US provides mixed report on state of jobs market
Disappointing number of new positions created but unemployment rate falls
THE US government offered mixed signals about the state of the American jobs market yesterday, with the unemployment rate falling to 9pc in January, even though the number of jobs created was below expectations.
The White House welcomed the 0.4 percentage point drop, adding that 1.1 million jobs had been added in 2010, the strongest private sector growth since 2006. Yet this is far short of the 8.6 million jobs that have been lost since the start of the recession.
Austan Goolsbee, chairman of President Barack Obama's Council of Economic Advisers, noted that unemployment remained unacceptably high.
Snowstorms across the US acted as a brake on hiring last month and kept many hourly paid workers at home. This largely explained the weakness in the non-farm payroll data, which recorded only 36,000 new jobs in January.
There were some signs of strength, however. Manufacturing employment grew by 49,000, the largest increase since August 1998.
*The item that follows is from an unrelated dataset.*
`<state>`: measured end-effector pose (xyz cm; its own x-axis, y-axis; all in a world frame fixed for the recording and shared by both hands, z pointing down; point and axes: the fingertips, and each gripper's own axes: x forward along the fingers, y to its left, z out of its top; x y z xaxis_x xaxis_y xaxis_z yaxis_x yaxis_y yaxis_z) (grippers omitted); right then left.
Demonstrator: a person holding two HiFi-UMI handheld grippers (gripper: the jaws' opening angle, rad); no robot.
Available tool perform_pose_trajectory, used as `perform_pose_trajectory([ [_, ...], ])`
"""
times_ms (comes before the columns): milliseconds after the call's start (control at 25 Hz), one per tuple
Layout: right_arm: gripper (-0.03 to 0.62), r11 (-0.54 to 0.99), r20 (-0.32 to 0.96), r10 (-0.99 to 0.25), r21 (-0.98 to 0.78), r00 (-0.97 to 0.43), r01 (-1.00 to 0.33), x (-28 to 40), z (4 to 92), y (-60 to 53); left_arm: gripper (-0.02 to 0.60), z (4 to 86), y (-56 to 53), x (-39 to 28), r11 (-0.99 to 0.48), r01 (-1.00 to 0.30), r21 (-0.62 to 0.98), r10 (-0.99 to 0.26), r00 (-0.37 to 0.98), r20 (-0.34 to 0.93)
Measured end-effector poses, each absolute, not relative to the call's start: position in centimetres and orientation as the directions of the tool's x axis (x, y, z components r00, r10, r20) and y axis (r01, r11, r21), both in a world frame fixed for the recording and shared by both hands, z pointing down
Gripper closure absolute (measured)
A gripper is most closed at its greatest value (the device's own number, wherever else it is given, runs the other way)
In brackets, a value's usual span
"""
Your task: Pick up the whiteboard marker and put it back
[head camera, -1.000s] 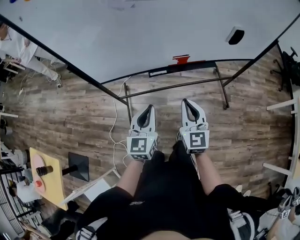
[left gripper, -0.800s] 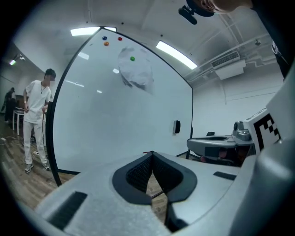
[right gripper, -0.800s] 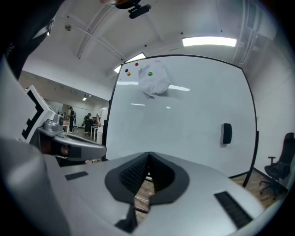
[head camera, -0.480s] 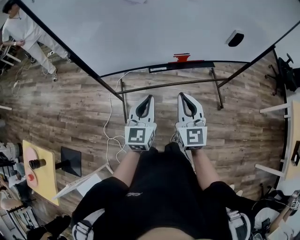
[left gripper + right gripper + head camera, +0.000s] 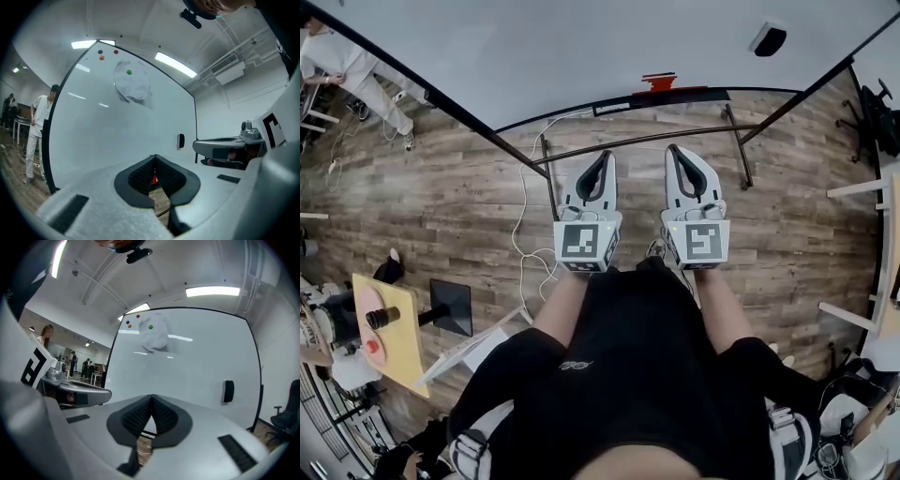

Despite the conflicting signals in the Labour Department's report yesterday, economists agreed a recovery in the labour market was proceeding apace. Many investors also saw the data as a sign of strength. Government bonds were sold off and the dollar rallied against the yen and the euro.
The payroll gain reported by US employers was a quarter of the 145,000 gain economists had expected. But a separate household survey showed nearly 600,000 more people reported they were employed.
The employment rate has dropped 0.8 percentage point since November, the biggest two-month decline since 1958.
"Looking at the two surveys together, they suggest that employment is going to pick up. Clearly it has lagged the other measures of activity, but we're in a jobs market recovery now," said Zach Pandl, US economist at Nomura Securities International in New York.
Economists estimate the blizzard reduced payrolls by between 50,000 and 75,000.
The government also revised November and December payrolls to show 40,000 more jobs created than previously estimated.
Data on manufacturing and retail sales has suggested the economy's strong momentum continued into the new year.
Economists said January's employment report, excluding the weather effect, was consistent with the economy growing above 3pc. The labour market has lagged behind the broader economy, which grew at a 3.2pc annual rate in the fourth quarter.
"We see significant potential strength in this report and will be looking to see whether the drop in the unemployment rate persists," said Michael Gapen, an economist at Barclays Capital in New York.
"If it does, then it will be a further signal that underlying job growth is stronger than reported."
Last month's drop in the unemployment rate was encouraging because it reflected more people finding work.
In recent months, a large portion of the decline in the jobless rate reflected people giving up the search for work, meaning they were no longer counted among the ranks of the unemployed.
Still, the decline is unlikely to discourage the Federal Reserve from completing its $600bn (€442bn) government bond-buying program to support the economy.